A Wall Street credit agency has commended the government’s decision to seek private involvement in the financing of major public works projects, but has suggested that its final judgment on the wisdom of the decision to undertake capital works in 2014 will depend on whether the works are “important for the economy overall”.
Dr. Lisa Schineller, lead analyst for The Bahamas with Standard and Poor’s, said that with “challenges continuing to weigh on the fiscal side” for The Bahamas, a “clear question” with respect to the decision to undertake “major” capital expenditure this year will be what the government chooses to spend money on.
Addressing the Bahamas Business Outlook on Monday, Christie said that the government will undertake capital works this year with a view to stimulating the economy. This comes in a context in which the government is also seeking to reduce spending overall as it moves to cut back on the deficit. Christie also stated that the government is looking to enter into public-private partnerships (PPPs) which would see the private sector “put up capital” for the infrastructure works.
His announcement comes as the government’s expenditure on capital projects dipped significantly in 2013, as several major publicly-funded projects came to completion, and no new projects were launched.
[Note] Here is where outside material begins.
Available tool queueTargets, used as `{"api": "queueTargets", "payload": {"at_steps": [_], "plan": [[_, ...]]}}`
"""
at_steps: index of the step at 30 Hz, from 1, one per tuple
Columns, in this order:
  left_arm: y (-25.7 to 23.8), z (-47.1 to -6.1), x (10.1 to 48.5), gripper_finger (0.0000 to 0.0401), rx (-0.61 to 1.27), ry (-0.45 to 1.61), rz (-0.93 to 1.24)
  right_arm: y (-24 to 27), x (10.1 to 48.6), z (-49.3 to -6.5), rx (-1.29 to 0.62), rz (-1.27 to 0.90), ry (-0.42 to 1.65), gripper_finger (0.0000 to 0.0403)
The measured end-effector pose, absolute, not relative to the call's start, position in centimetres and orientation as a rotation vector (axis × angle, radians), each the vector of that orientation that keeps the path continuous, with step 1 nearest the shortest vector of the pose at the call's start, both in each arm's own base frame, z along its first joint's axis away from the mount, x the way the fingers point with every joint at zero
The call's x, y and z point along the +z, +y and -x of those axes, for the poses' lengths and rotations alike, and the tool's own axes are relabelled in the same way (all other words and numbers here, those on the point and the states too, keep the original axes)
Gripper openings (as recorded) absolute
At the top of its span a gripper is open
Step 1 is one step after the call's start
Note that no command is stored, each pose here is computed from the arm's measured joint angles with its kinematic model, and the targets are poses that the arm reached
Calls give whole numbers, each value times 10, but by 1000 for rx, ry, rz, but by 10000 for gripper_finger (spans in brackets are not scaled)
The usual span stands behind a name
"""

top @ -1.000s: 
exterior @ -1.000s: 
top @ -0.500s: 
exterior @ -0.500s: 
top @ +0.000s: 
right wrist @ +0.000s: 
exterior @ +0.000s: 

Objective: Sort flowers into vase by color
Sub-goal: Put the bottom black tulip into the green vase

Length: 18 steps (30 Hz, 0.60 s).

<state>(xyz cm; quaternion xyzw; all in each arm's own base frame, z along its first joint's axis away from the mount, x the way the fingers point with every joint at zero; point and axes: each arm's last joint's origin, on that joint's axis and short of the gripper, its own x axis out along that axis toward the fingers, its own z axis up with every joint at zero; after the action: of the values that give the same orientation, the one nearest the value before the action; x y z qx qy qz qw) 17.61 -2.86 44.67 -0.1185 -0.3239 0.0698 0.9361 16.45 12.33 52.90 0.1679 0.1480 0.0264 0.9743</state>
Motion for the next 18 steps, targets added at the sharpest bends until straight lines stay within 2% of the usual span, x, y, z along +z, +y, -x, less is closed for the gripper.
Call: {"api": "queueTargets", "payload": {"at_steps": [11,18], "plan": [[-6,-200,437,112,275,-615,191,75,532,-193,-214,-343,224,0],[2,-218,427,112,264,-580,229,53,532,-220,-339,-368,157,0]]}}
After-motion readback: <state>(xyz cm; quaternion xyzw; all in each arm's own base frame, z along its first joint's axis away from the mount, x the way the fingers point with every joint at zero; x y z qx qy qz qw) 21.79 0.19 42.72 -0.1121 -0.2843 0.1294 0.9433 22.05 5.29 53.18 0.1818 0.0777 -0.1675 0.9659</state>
In the first quarter of the 2013/2014 fiscal year, capital spending fell by 51.5 percent to $30.2 million, compared with a more than doubling to $62.3 million in the same quarter the previous year.
Commenting on Christie’s statements, Schineller told Guardian Business: “We don’t have a booming growth outlook, we are expecting growth of around two percent of GDP this year, and with all the changes continuing to weigh on the fiscal side, the clear question is whether the public works projects are important for the economy overall.